Dr Grigg kept the 70 strong audience captivated with the story of Eamon de Valera’s daring flight to freedom in 1919. De Valera was probably the most influential modern Irish statesman; he became Prime Minister and President of Ireland and served almost continually from 1932 to 1973.
De Valera was incarcerated in Lincoln prison with other Sinn Fein prisoners during the First World War, after the British authorities (wrongly) suspected his involvement in a German plot. His Sinn Fein colleagues outside prison, led by Michael Collins, helped to plan an escape, smuggling multiple keys into the prison via a variety of cakes.

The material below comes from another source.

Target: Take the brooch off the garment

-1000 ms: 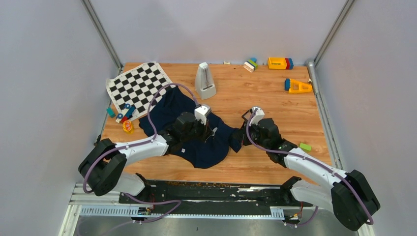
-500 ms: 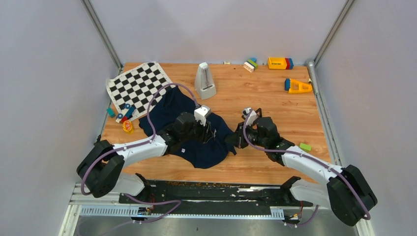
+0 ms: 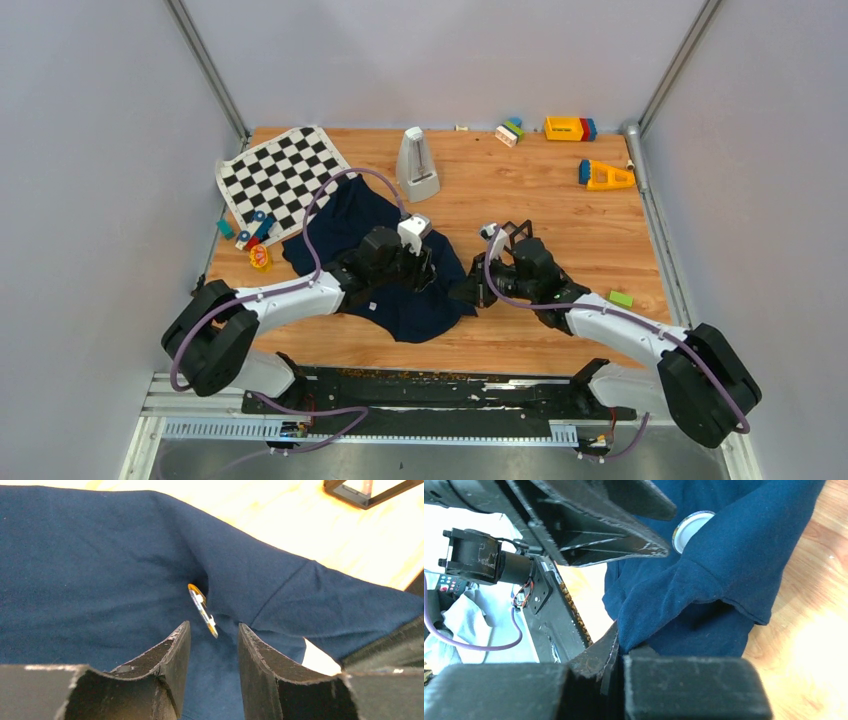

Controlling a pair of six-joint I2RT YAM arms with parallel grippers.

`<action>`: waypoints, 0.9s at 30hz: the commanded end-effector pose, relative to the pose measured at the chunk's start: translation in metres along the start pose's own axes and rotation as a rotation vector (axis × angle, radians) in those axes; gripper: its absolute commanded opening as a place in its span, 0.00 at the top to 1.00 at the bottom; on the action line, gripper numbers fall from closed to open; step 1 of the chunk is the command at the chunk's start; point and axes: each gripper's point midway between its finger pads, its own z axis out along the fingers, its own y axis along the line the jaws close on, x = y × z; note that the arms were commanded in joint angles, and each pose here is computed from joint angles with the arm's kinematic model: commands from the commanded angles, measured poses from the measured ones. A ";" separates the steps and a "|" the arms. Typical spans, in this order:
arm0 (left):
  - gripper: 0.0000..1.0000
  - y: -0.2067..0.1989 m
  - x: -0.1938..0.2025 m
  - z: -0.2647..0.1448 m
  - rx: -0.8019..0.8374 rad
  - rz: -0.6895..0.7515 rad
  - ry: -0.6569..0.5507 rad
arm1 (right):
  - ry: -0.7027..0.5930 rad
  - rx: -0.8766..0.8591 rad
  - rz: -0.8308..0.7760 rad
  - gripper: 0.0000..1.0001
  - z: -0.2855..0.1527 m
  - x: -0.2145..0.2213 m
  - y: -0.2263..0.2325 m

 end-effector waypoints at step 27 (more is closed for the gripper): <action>1.00 0.026 -0.020 0.006 -0.032 -0.179 -0.108 | 0.051 -0.150 -0.099 1.00 0.016 -0.005 0.036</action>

At approximately 7.40pm on 3 February 1919, de Valera, Sean Milroy and a third man, Sean McGarry, opened the prison doors and escaped. They walked from the prison to the Adam and Eve pub, where they took a taxi to Worksop and then made their way back to Ireland.
During the talk Dr Kent also explained the connection with conscientious objector Fenner Brockway, who was in solitary confinement in Lincoln prison when the escape took place. The Sinn Fein prisoners helped him by smuggling a letter to his wife and providing him with newspapers to read. Brockway later credited these actions with saving his sanity. Brockway returned to Lincoln with Eamon de Valera in 1950, to speak out against the partition of Ireland – and they also found time to visit the prison and the scene of this dramatic escape.
Present at the talk was Eamon O Cuiv TD – Eamon de Valera’s grandson – and himself a senior member of Fianna Fail, the political party his grandfather founded in 1926. For the hundredth anniversary of the escape Eamon O Cuiv retraced his grandfather’s footsteps and visited Lincoln Prison himself to remember this historic event.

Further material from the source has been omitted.